For every Northwestern student from a Midwestern state, college sports produce a conundrum. Growing up on the Big Ten, many of us had die-hard love for our state schools – or at least loving apathy. But by choosing to attend NU, we had to maintain a delicate balance when said state school was in the same league and played the Wildcats.
Uh-oh.
There are some who completely disavow State U for the Purple, as they are paying enough tuition to keep a sub-Saharan family of 10 happily fed for the better part of a decade.
Others hate the Cats and stay loyal to their roots.
But some of us choose certain sports to root for: NU for football, Big Ten state school for basketball or baseball, safe for hockey because the Cats don’t field a team. Well, I’m in that camp. I jumped on the Minnesota hoops bandwagon early and saw through the Cats mirage of greatness.

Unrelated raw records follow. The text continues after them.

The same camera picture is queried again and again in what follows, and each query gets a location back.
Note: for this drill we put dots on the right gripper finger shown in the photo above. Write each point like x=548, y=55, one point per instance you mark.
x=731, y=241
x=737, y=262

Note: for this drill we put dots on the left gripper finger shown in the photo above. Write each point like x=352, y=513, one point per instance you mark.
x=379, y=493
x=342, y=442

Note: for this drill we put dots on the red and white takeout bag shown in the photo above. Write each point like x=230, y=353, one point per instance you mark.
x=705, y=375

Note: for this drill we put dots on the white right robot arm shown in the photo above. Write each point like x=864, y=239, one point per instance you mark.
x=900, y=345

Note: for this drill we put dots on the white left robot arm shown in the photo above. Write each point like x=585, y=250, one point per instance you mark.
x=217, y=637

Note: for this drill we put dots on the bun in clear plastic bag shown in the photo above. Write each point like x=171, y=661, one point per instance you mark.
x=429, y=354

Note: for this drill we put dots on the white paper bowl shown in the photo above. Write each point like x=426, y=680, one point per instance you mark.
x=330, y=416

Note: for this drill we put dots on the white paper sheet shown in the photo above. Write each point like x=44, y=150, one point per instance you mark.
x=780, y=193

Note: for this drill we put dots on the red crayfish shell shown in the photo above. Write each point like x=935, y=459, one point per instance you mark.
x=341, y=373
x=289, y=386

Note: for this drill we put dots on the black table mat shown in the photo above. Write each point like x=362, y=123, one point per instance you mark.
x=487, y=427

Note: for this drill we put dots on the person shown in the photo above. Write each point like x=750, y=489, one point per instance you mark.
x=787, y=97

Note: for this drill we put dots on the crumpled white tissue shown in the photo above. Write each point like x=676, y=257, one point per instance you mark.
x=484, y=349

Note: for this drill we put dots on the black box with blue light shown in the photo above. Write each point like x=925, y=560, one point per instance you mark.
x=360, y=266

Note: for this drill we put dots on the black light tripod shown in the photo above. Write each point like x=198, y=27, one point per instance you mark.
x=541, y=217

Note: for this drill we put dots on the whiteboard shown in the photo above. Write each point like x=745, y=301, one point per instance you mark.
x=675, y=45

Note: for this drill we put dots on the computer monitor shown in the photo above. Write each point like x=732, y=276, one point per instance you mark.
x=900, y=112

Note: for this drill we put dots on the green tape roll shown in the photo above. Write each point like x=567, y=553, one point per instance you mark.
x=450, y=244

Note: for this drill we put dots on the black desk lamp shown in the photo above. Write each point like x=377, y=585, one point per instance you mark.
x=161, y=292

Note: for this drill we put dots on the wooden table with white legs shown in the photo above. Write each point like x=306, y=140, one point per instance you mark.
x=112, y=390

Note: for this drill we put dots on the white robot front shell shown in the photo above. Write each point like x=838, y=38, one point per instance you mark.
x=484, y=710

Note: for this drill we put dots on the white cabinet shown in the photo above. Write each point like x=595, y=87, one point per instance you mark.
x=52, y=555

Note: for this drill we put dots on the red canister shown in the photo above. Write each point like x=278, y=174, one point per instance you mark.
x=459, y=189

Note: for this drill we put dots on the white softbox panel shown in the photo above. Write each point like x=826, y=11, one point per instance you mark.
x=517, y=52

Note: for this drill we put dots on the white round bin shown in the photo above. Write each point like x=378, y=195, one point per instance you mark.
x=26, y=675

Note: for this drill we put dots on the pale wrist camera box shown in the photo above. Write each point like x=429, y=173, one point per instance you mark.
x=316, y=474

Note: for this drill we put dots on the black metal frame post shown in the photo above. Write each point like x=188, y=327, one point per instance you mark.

I was sure the Gophers would dismantle NU the same way they did last year, when they swept the season series and outscored the Cats by 39 in two meetings. So sure, in fact, that I wore my favorite maroon and gold Minnesota sweatshirt along with my new Twins hat.
After being asked for my WildCARD to sit in the student section, I took my seat and waited for the carnage to start. It looked good until halftime, when the Cats surprised everyone and actually played the full 20 minutes.
Yes, I was shocked. Yes, I felt like an idiot, though a fortunate idiot due to the number of Minnesota fans who trekked south for the game. But I found a way to help the team win more than one home game every other year.
Fans, dress up in the opposing team’s colors and root against the Cats.
Call me crazy, but so far it has worked once. All the other methods are spent. Nobody has faith in underdogs anymore after they watched NU go belly-up every time a conference foe appeared at Welsh-Ryan last season.
Be that fan who chooses teams and picks against the Cats. You will have the opportunity to bring down the average of the opposing state school’s collective good looks, not to mention the chance to help out our sagging economy with big purchases of team paraphernalia.
Instead of meekly taunting the other schools’ student fans, we can, as one, taunt the season ticket holders.
But even better, the team will actually have a chip on its shoulder when it has to earn back the trust of its own fans and has to shut up a hostile Wildside.
The best part of choosing sports to root for and against the Cats in is that at pep rallies for football, students could collectively burn their enemy colors to help pump up a team that doesn’t respond to normal cheering.
Hopefully, this strategy works well enough to propel the Cats to victory in their seven remaining home contests and possibly to some sort of postseason.
Should that happen, bring out the bandwagon and let everyone on.